■ WHAT NEEDS TO BE DONE
Report each line of the data that has "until" somewhere in it.

*** STORED DATA ***

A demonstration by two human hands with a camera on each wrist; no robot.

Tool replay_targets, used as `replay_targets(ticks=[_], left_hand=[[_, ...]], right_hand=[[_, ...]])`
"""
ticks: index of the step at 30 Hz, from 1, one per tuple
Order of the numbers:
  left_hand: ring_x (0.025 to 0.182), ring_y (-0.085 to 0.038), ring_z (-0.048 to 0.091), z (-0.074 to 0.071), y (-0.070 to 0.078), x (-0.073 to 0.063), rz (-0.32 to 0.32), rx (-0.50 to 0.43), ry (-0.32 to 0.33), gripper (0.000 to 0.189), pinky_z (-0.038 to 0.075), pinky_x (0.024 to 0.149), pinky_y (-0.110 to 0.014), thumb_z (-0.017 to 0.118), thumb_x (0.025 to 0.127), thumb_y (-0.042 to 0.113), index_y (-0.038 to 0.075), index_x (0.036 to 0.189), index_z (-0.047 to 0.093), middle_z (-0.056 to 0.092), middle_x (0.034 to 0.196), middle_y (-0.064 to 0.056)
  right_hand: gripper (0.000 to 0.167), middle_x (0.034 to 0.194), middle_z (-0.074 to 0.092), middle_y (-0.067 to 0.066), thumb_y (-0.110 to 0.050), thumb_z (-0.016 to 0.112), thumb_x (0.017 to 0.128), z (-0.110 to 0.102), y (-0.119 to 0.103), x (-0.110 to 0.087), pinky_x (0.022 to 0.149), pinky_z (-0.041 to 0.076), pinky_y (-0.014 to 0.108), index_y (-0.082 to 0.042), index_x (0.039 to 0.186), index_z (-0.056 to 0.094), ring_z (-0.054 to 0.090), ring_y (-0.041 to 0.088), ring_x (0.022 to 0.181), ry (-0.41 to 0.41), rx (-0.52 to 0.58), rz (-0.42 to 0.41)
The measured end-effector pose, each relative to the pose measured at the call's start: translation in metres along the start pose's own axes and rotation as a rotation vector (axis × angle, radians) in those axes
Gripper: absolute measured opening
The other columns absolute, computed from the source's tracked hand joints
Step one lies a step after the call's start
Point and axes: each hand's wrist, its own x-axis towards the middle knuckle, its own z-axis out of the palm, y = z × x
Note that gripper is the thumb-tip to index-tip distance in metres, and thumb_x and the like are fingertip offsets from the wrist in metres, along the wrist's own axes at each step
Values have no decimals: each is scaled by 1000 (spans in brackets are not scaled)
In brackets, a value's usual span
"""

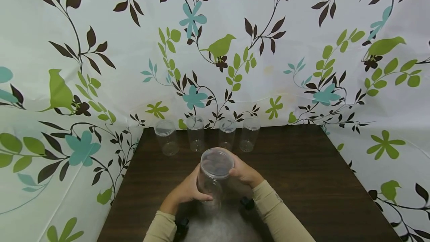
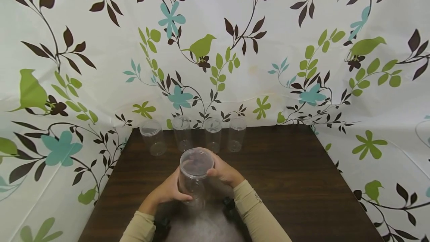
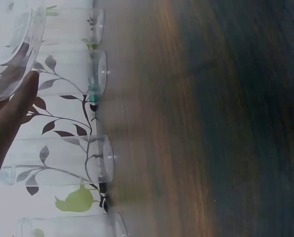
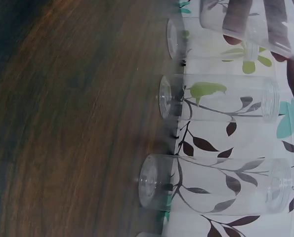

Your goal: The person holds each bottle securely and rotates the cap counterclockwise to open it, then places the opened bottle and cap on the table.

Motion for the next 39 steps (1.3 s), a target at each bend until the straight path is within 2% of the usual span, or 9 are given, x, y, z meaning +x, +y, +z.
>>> replay_targets(ticks=[5,10,15,18,23,27,31,35,39], left_hand=[[136,-23,43,2,0,1,-11,1,32,120,33,111,-30,95,67,17,21,161,20,42,154,-7],[139,-26,41,4,-4,1,-16,60,182,121,32,113,-31,96,65,17,10,160,21,41,155,-13],[139,-28,43,1,-9,4,-47,146,339,121,33,114,-47,98,63,16,10,159,23,41,155,-13],[136,-30,46,0,-12,5,-60,200,392,120,36,111,-54,99,63,18,11,158,26,44,153,-13],[130,-30,52,0,-13,7,-81,264,434,119,41,106,-54,100,61,25,14,156,30,50,148,-11],[130,-31,52,2,-10,8,-93,317,453,118,41,105,-55,100,61,23,12,156,31,50,148,-13],[131,-33,51,3,-6,9,-94,368,448,118,42,105,-55,100,60,24,11,155,31,49,147,-16],[130,-28,53,3,-5,8,-58,388,388,119,42,105,-53,100,60,27,15,155,31,51,146,-12],[130,-24,51,-3,0,5,-32,328,259,120,41,107,-50,100,62,26,14,157,27,49,148,-9]], right_hand=[[112,156,39,20,-71,65,85,-5,2,-6,112,37,42,-7,162,14,40,32,142,32,-32,41],[113,161,26,27,-68,62,89,-6,9,-9,114,34,35,0,161,7,37,21,144,107,-44,4],[108,159,16,38,-57,65,94,0,11,-8,108,40,28,11,156,10,39,9,141,266,-77,-31],[106,160,16,36,-52,69,93,6,10,-7,106,41,28,10,157,12,38,16,142,332,-106,-3],[114,165,15,25,-56,73,87,17,7,-5,109,41,37,2,160,9,31,38,146,365,-154,95],[118,166,14,24,-58,75,85,23,6,-1,114,31,53,2,160,8,24,41,149,404,-191,108],[119,165,17,24,-58,78,82,30,4,3,115,26,59,-1,161,10,27,41,148,470,-219,122],[111,162,25,23,-53,81,82,33,3,3,111,37,51,-7,161,18,39,41,141,512,-229,133],[102,155,35,22,-42,83,84,24,2,1,101,45,34,-6,159,24,48,31,130,423,-188,99]])
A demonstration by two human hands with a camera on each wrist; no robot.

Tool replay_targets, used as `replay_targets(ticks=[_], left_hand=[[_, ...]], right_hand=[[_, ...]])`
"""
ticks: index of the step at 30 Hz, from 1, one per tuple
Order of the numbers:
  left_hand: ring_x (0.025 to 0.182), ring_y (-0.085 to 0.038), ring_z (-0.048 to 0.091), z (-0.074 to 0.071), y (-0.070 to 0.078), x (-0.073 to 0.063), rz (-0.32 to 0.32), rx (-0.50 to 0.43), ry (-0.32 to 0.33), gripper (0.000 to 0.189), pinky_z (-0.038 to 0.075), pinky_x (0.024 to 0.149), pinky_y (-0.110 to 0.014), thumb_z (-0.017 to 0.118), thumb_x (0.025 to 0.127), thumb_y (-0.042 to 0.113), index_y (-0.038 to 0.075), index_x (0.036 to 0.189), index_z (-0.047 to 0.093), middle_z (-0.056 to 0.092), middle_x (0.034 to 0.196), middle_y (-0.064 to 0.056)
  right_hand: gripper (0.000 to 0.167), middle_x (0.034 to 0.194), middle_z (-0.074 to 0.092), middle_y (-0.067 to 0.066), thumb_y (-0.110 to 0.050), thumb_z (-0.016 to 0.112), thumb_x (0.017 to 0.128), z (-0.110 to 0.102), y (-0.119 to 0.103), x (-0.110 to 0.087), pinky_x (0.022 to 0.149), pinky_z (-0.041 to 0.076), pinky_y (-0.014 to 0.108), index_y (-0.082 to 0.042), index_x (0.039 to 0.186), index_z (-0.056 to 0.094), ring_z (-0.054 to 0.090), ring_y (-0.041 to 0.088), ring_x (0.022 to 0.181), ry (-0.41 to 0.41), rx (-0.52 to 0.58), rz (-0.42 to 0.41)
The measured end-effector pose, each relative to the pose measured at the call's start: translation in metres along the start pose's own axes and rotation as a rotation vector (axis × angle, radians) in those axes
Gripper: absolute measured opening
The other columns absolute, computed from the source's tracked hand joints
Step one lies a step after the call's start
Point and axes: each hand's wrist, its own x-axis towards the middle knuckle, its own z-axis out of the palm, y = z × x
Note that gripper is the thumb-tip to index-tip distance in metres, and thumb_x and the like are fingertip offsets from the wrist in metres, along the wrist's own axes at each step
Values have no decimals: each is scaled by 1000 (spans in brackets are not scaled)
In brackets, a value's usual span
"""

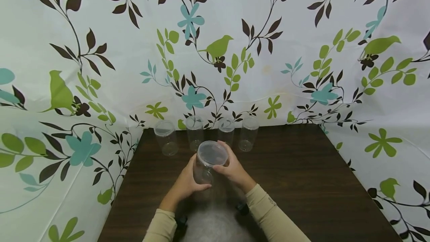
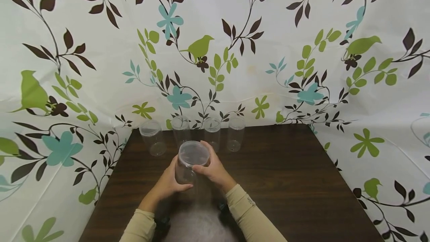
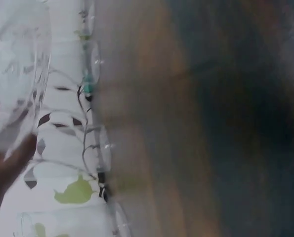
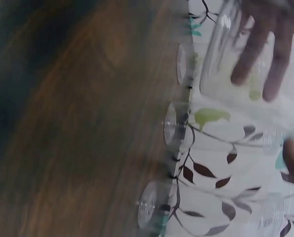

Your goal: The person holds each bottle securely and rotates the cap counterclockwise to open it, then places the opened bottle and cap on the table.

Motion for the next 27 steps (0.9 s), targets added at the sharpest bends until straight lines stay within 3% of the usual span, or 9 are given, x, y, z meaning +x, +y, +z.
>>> replay_targets(ticks=[3,7,11,16,20,24,27], left_hand=[[132,-23,48,-7,3,-1,1,-106,-122,120,39,109,-43,98,64,22,15,158,24,46,151,-8],[137,-25,42,-12,3,-3,22,-238,-282,123,34,111,-32,96,67,16,16,161,17,37,157,-9],[141,-25,36,-12,2,-4,46,-286,-348,127,30,113,-27,94,69,15,14,163,9,27,162,-12],[139,-25,41,-9,0,-3,26,-339,-307,116,33,111,-27,91,72,9,12,161,16,33,159,-13],[137,-28,44,-7,-4,-2,-31,-326,-214,113,36,110,-30,92,71,7,10,158,21,39,154,-14],[139,-31,41,-4,-10,-3,-92,-245,-70,116,34,113,-43,94,69,10,8,158,20,38,156,-15],[140,-34,41,-2,-15,-2,-112,-203,32,117,32,113,-55,95,68,10,6,158,20,38,156,-18]], right_hand=[[101,152,39,21,-41,83,84,-12,1,2,101,45,30,-3,158,25,49,26,128,-146,68,-30],[104,151,40,23,-46,82,84,-25,3,6,106,42,37,-2,158,23,45,32,133,-348,170,-43],[108,155,36,23,-50,80,85,-30,6,8,110,39,43,-8,161,17,39,38,139,-452,240,-1],[116,156,34,16,-46,80,86,-31,11,8,109,41,38,-12,164,1,40,31,139,-412,323,32],[114,162,21,22,-33,78,91,-28,15,5,110,40,34,-3,161,-7,39,22,142,-311,366,-6],[105,162,17,30,-28,77,92,-21,15,2,115,34,38,4,159,4,34,22,145,-139,228,-19],[100,160,23,30,-31,79,90,-14,13,-2,117,28,50,5,158,15,29,33,147,-42,106,10]])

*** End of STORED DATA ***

■ REPLY TO THE EXERCISE
Motion for the next 39 steps (1.3 s), a target at each bend until the straight path is within 2% of the usual span, or 9 are given, x, y, z meaning +x, +y, +z.
Motion for the next 27 steps (0.9 s), targets added at the sharpest bends until straight lines stay within 3% of the usual span, or 9 are given, x, y, z meaning +x, +y, +z.

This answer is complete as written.